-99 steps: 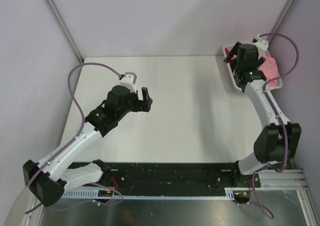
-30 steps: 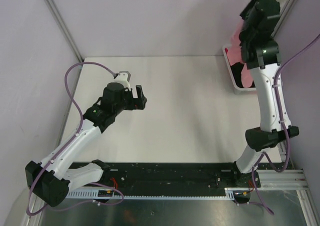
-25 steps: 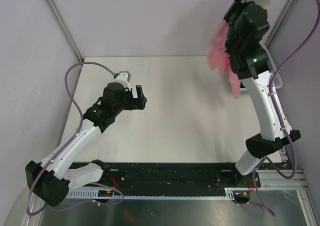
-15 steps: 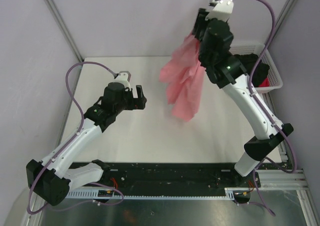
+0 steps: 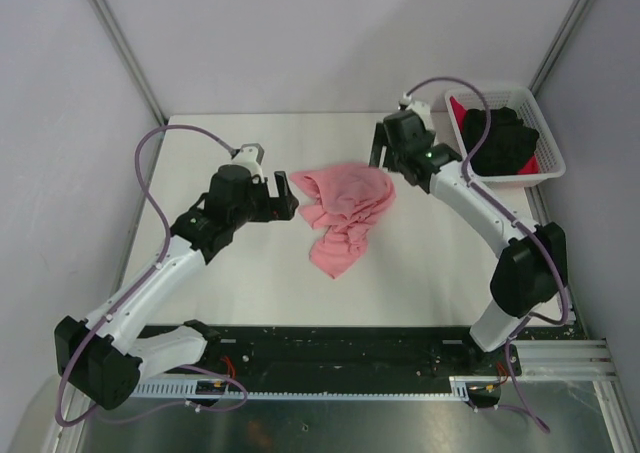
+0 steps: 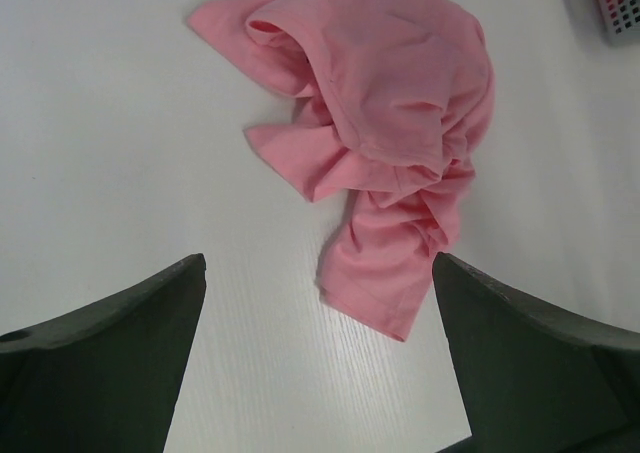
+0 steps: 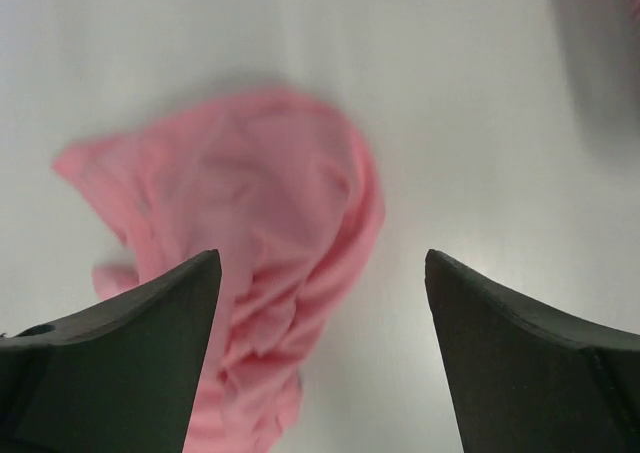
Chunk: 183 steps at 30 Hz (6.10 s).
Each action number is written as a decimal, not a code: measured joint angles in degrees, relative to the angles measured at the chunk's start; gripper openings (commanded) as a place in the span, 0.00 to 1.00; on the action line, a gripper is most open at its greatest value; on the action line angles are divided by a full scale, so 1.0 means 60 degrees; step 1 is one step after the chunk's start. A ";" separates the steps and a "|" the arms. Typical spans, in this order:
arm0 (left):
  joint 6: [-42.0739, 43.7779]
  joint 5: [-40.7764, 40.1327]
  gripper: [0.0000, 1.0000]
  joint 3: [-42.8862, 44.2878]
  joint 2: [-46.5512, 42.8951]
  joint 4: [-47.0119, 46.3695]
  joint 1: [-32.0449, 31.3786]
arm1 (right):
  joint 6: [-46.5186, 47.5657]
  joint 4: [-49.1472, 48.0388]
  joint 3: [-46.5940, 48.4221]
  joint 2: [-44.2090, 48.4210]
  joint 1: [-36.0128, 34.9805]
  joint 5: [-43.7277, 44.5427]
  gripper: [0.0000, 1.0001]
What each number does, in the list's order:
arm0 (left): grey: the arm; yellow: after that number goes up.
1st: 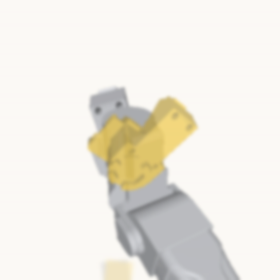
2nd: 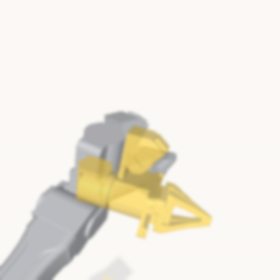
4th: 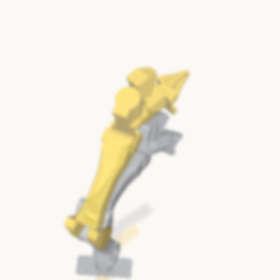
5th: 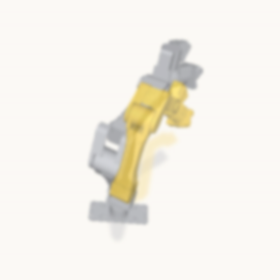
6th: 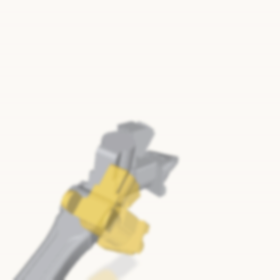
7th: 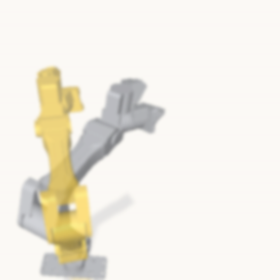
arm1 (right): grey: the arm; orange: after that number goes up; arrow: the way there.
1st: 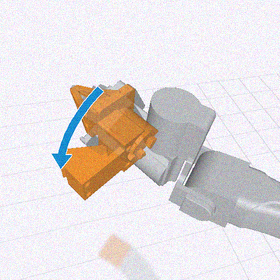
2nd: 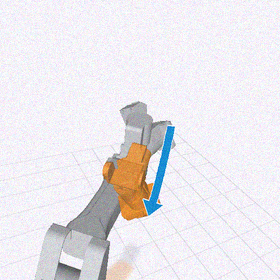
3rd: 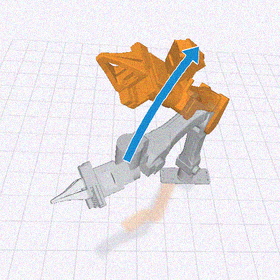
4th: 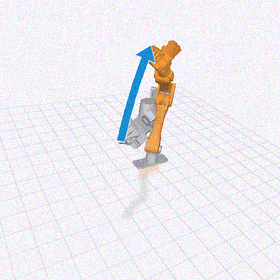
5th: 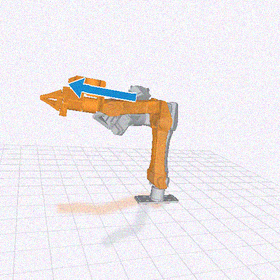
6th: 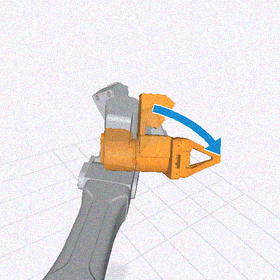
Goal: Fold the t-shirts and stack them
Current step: Move the tshirt to the center of the board, then flatten out the tshirt
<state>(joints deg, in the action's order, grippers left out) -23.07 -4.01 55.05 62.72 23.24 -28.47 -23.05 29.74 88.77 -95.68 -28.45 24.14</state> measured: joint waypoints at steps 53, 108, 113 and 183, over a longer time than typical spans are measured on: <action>-0.2233 0.1016 0.99 -0.2834 0.0379 -0.0849 -0.0426 | -0.0379 -0.0521 -0.0965 -0.2528 -0.2677 -0.0208 0.34; -0.3748 -0.1107 0.00 0.1300 0.3133 0.0503 0.2506 | -0.0331 0.1504 -0.1188 0.0350 0.2466 -0.2699 0.00; -0.3643 -0.1235 0.00 0.0412 0.2102 0.0721 0.2834 | -0.0510 0.1417 -0.2273 0.0659 0.2648 -0.2889 0.00; -0.2601 -0.1049 0.06 0.0954 0.5319 0.0874 0.3716 | -0.1402 0.0761 -0.2845 -0.2011 -0.2503 -0.0197 0.00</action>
<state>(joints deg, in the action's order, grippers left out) -38.68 -10.31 60.77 94.63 28.49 -6.17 -31.46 34.30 71.70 -107.74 -43.46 22.96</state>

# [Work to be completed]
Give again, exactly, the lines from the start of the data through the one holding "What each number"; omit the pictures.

# [Your response]
-99 steps: 
-30 steps: 
-25 steps: 
-15 steps: 
+0 steps: 
+0 steps: 
+0 steps: 
Chunk: 183 steps at 30 Hz (6.10 s).
Each action number is written as a decimal, not a code: measured joint angles in degrees, relative to the angles measured at the chunk's start; gripper openings (commanded) as a place in the span, 0.00 to 1.00; on the action line, a gripper is most open at its greatest value; on the action line angles are divided by a full scale, so 1.0 means 60 degrees; step 1 is one step after the chunk's start. A ";" separates the steps and a "|" the arms. Typical spans, in this order:
arm0 (left):
  joint 6: [-42.0739, 43.7779]
  joint 5: [-40.7764, 40.1327]
  gripper: [0.0000, 1.0000]
  joint 3: [-42.8862, 44.2878]
  joint 2: [-46.5512, 42.8951]
  joint 4: [-47.0119, 46.3695]
  joint 1: [-32.0449, 31.3786]
arm1 (right):
  joint 6: [-46.5186, 47.5657]
  joint 4: [-49.1472, 48.0388]
  joint 3: [-46.5940, 48.4221]
  joint 2: [-44.2090, 48.4210]
  joint 1: [-36.0128, 34.9805]
  joint 5: [-43.7277, 44.5427]
  gripper: [0.0000, 1.0001]
What each number does, in the list's order:

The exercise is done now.